Bra Kevin Beats released a song, “House-help” where he tells us that he was using his house help as “practice” for the hood girls. Funny?? Most people don’t like the house-help idea. Growing up, my mother also hated that idea. She will cook, do laundry & clean herself. (Go Her!) We all hear stories about house helps and all the wahala, they can bring. And today, I also discovered that, they are 4 categories of house helps, you can end up with.

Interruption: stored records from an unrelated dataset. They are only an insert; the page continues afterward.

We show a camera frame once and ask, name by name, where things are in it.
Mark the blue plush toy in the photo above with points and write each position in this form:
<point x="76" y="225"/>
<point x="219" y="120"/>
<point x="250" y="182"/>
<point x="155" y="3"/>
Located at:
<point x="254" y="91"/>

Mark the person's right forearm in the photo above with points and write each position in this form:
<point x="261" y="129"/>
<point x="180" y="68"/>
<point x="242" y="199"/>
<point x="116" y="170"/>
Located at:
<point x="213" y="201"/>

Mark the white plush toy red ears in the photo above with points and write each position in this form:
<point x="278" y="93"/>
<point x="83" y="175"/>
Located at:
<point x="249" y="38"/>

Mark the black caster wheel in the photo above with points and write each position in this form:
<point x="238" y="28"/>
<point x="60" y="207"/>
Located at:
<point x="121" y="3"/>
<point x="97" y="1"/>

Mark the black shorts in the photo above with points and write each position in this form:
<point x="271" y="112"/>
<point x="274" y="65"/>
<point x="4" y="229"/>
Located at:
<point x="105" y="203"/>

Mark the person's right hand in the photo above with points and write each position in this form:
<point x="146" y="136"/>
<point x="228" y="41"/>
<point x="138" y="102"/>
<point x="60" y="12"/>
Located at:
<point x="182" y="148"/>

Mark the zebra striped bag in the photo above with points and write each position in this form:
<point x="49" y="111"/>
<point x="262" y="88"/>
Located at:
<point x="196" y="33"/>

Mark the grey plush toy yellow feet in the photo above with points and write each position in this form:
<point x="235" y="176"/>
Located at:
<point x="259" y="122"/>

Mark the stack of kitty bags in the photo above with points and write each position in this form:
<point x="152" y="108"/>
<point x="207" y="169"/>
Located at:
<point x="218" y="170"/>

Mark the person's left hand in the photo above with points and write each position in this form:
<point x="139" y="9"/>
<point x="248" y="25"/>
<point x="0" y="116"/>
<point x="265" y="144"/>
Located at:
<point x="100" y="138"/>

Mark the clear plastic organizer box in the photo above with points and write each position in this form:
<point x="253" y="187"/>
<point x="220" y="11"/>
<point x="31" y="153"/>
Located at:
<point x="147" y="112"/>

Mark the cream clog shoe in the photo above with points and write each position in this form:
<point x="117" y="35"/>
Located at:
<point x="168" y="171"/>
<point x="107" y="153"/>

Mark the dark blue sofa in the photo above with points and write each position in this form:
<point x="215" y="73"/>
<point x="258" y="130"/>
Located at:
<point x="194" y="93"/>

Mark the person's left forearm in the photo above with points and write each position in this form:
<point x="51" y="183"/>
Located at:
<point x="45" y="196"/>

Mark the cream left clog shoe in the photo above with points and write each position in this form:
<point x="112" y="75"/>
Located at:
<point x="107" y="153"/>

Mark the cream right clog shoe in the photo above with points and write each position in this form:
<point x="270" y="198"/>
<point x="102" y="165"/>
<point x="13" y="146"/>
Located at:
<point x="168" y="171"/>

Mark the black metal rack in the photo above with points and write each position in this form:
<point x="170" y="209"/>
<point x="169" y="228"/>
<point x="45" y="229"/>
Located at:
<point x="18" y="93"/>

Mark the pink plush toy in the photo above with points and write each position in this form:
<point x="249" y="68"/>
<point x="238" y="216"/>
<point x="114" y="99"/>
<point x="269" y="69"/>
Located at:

Very beautiful. Physical assets (front and back), that can make her madam’s own assets look like a small boy. Everything she does in the house is sexually provocative. (sweeping) She cooks and does it well. Every time, Vera walks in front of her madam’s husband, her madam’s male children, or any man for that matter, she leaves them craving for her. If you employ this type of house-help, please send her packing, or file for divorce. (Your Choice??)
2. Children Beaters:
They act nice when the parents are around, but when the parents are away- they become demi gods. They beat the children, make them do their work for them or even starve them. My cousins experienced this, it was not funny
These type, make sure that when you’re not looking, your money develops wings and flies away. They steal your money and give it to their boyfriends in the hood. Such house-helps need serious beatings before they admit their offense.
4. Night Flyers:
Very Scary. These kind carry witchcraft from their villages, fly around at night, appear and disappear where needed and can terrorize you and your family. You need to be very, very, very close to God, to get rid of this kind. So just pray they never cross your path.
I am being very real here. Actually, I got the inspiration for this, from two women chatting at the Hospital earlier today (konkonsa). A house-help is a human being though, don’t mistreat them. They have families too.